Required work ->
Transcribe all of the data exactly. Images stay out.

Extracted material ->

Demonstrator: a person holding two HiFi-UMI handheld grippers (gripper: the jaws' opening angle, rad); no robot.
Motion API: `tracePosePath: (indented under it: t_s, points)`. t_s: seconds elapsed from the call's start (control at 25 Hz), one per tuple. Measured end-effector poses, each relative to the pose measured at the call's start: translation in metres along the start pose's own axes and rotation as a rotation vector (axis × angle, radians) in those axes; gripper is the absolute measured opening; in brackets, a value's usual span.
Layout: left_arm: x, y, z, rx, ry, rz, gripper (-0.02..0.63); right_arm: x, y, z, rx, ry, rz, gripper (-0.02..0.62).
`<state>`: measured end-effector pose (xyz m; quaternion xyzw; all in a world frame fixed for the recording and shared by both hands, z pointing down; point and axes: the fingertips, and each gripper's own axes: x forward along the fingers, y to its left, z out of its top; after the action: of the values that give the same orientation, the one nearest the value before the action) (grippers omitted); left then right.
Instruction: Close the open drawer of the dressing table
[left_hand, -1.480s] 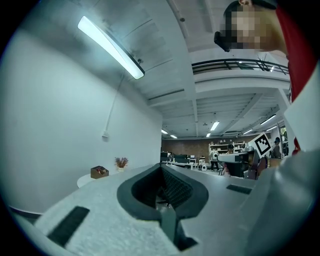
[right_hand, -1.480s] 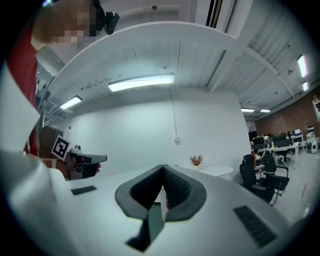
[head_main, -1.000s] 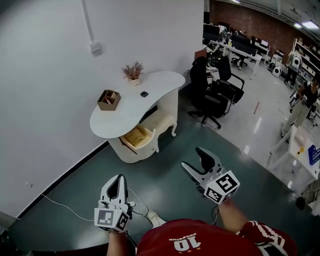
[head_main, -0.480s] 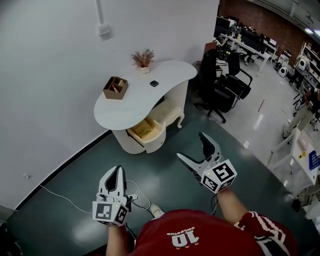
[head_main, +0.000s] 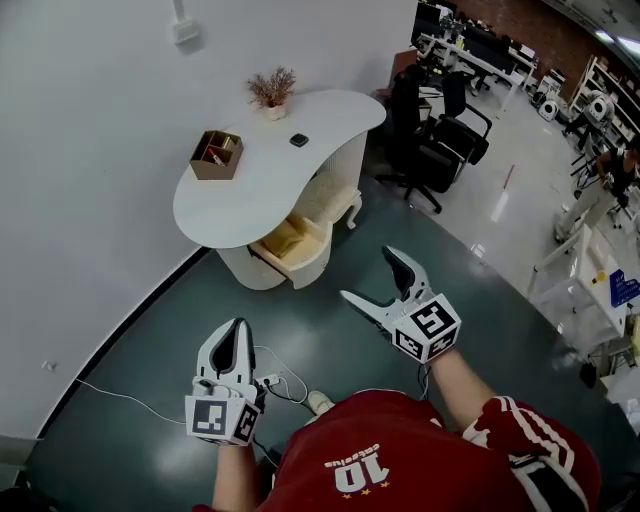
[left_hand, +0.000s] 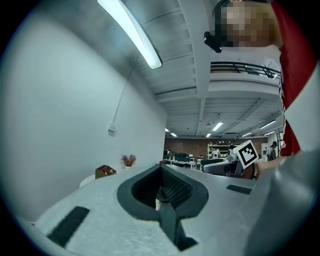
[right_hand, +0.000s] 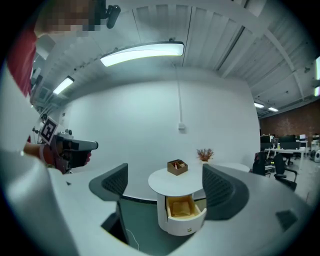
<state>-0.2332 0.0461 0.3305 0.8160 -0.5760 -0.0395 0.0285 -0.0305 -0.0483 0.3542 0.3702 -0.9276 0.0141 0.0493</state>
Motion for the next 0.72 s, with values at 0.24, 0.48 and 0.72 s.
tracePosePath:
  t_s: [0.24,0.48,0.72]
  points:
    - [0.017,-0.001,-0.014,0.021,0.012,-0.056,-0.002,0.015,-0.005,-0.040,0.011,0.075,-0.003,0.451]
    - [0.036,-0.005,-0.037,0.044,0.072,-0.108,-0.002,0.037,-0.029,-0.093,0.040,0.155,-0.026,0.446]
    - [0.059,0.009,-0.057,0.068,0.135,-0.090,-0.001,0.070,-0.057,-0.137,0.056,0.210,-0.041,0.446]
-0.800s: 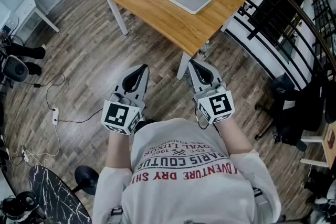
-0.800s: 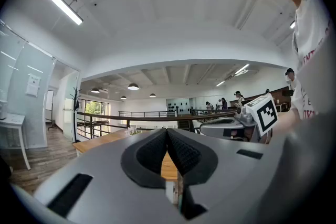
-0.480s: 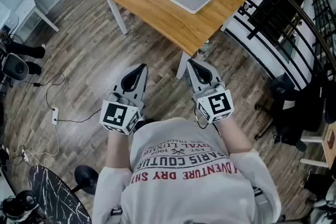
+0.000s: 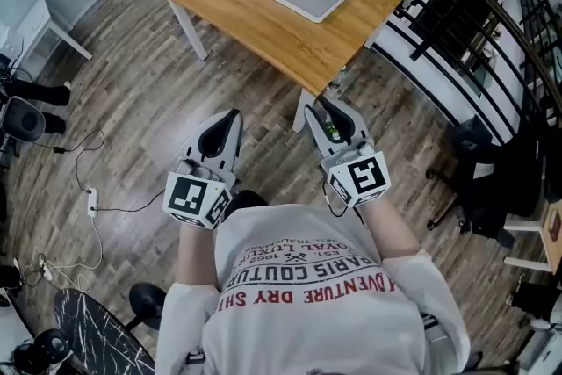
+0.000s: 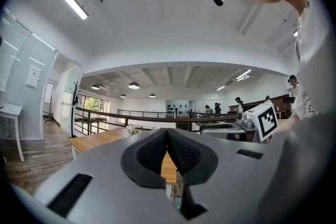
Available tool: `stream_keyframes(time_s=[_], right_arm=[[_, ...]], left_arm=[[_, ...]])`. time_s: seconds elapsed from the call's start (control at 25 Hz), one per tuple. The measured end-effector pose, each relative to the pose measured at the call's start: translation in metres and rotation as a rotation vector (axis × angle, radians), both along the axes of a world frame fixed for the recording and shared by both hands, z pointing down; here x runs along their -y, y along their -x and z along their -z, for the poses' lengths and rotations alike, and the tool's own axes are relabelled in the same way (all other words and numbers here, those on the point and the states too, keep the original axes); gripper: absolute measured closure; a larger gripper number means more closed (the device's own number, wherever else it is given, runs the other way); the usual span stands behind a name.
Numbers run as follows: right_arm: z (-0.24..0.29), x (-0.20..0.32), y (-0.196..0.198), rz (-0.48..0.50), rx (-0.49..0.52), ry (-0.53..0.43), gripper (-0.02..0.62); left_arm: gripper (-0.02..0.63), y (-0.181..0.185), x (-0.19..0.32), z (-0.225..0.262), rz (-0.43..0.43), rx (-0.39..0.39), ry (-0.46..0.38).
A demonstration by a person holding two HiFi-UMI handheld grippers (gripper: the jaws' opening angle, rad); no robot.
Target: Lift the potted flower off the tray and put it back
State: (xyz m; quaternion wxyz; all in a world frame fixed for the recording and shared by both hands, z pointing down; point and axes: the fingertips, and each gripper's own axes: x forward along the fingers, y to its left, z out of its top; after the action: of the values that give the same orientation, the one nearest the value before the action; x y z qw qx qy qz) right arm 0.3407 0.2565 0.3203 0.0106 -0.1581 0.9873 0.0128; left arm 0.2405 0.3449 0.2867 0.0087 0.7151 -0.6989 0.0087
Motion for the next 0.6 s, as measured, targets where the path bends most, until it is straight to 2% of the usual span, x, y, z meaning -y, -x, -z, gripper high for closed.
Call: stream_keyframes(time_s=[0.04, 0.08, 0.12, 0.2, 0.32, 0.6], right_arm=[[0.000, 0.003, 0.004, 0.006, 0.008, 0.004, 0.378], [0.000, 0.007, 0.009, 0.008, 0.013, 0.005, 0.280], [0.000, 0.012, 0.013, 0.003, 0.016, 0.004, 0.248], [0.000, 0.020, 0.022, -0.022, 0.018, -0.009, 0.216], [-0.002, 0.032, 0.047, -0.049, 0.014, -0.010, 0.201], [-0.010, 0.064, 0.138, -0.104, 0.007, 0.011, 0.199]], left_arm=[[0.592, 0.004, 0.003, -0.001, -0.003, -0.002, 0.003], [0.592, 0.008, 0.006, -0.003, -0.007, -0.005, 0.006], [0.592, 0.013, 0.010, -0.005, -0.009, -0.008, 0.009], [0.592, 0.025, 0.016, -0.008, -0.009, -0.013, 0.014], [0.592, 0.054, 0.026, -0.013, -0.009, -0.021, 0.014], [0.592, 0.150, 0.062, -0.021, -0.066, -0.004, 0.025]])
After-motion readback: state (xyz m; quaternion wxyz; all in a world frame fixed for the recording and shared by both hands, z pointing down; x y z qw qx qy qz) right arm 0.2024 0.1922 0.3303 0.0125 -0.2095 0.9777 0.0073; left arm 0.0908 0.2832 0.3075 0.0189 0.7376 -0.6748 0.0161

Solution to the problem ->
Demonstrator: a person holding two HiFi-UMI handheld grippers (gripper: the jaws' opening angle, rad); no robot.
Motion API: `tracePosePath: (indented under it: t_s, points)`. t_s: seconds elapsed from the call's start (control at 25 Hz), one per tuple. Measured end-effector poses, each relative to the pose measured at the call's start: translation in metres along the start pose's own axes and rotation as a rotation vector (axis × angle, radians) in those axes; gripper is the absolute measured opening; in brackets, a value's usual span.
Layout: left_arm: x, y, z, rx, ry, rz, gripper (-0.02..0.63); right_arm: x, y, z, rx, ry, rz, gripper (-0.02..0.62).
`<state>`: measured end-effector pose (xyz m; quaternion xyzw; all in a world frame fixed for the recording and shared by both hands, z pointing down; point and axes: the fingertips, and each gripper's own axes: x forward along the fingers, y to its left, z out of its top; after the action: of the values that give the same orientation, the one nearest the value before the action) (grippers omitted); left then right.
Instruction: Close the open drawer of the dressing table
[left_hand, -1.480s] 
[right_hand, -1.480s] 
[head_main, -1.000s] 
[head_main, -0.480s] 
[head_main, +0.000s] 
[left_hand, +0.000s] 
[right_hand, +0.000s] 
<state>-0.2332 0.0461 0.3305 0.8160 -0.5760 -0.0395 0.0285 -0.0305 -0.0483 0.3542 0.3702 -0.9276 0.0141 0.0493</state>
Motion for the next 0.72 s, with values at 0.24, 0.48 and 0.72 s.
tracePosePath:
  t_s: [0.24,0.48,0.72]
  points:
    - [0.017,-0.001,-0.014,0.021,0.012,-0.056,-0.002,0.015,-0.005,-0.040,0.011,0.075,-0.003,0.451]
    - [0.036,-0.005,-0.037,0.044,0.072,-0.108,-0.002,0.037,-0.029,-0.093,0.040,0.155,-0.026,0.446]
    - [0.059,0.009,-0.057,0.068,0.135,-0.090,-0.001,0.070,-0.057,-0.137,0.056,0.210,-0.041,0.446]
-0.800s: 
-0.800s: 
-0.480s: 
+0.000s: 
+0.000s: 
Available tool: `stream_keyframes(time_s=[_], right_arm=[[_, ...]], left_arm=[[_, ...]])`. time_s: seconds elapsed from the call's start (control at 25 Hz), one per tuple. The measured end-effector pose, each relative to the pose measured at the call's start: translation in metres and rotation as a rotation vector (axis × angle, radians), both along the axes of a world frame fixed for the recording and shared by both hands, z pointing down; here x runs along their -y, y along their -x and z along their -z, for the poses' lengths and rotations alike, and the tool's own axes are relabelled in the same way (all other words and numbers here, those on the point and the states too, keep the original axes); gripper: absolute measured closure; a larger gripper number means more closed (the device's own number, wherever else it is given, runs the other way); the usual span stands behind a name.
Numbers run as follows: right_arm: z (-0.24..0.29), x (-0.20..0.32), y (-0.196..0.198), rz (-0.48..0.50), rx (-0.49..0.52), ry (-0.53..0.43), gripper (-0.02..0.62); left_arm: gripper (-0.02..0.63), y (-0.181..0.185), x (-0.19..0.32), z (-0.225..0.262), rz (-0.43..0.43), rx (-0.39..0.39), ry (-0.46..0.38).
A demonstration by a person holding two HiFi-UMI handheld grippers (gripper: the jaws' opening angle, rad); no robot.
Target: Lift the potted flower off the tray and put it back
State: (xyz m; quaternion wxyz; all in a world frame fixed for the recording and shared by both hands, z pointing down; point and axes: the fingertips, and each gripper's own axes: x forward along the fingers, y to its left, z out of its top; after the action: of the values that give the same orientation, the one nearest the value before the action; x y z qw qx qy qz) right arm 0.3407 0.2565 0.3203 0.0106 -0.1581 0.9873 0.0128; left arm 0.2405 0.3449 0.2867 0.0087 0.7151 -0.6989 0.0087
Motion for the next 0.6 s, as measured, targets where the path bends most, until it is straight to 2% of the usual span, x, y, z meaning -y, -x, -z, gripper high for closed.
Call: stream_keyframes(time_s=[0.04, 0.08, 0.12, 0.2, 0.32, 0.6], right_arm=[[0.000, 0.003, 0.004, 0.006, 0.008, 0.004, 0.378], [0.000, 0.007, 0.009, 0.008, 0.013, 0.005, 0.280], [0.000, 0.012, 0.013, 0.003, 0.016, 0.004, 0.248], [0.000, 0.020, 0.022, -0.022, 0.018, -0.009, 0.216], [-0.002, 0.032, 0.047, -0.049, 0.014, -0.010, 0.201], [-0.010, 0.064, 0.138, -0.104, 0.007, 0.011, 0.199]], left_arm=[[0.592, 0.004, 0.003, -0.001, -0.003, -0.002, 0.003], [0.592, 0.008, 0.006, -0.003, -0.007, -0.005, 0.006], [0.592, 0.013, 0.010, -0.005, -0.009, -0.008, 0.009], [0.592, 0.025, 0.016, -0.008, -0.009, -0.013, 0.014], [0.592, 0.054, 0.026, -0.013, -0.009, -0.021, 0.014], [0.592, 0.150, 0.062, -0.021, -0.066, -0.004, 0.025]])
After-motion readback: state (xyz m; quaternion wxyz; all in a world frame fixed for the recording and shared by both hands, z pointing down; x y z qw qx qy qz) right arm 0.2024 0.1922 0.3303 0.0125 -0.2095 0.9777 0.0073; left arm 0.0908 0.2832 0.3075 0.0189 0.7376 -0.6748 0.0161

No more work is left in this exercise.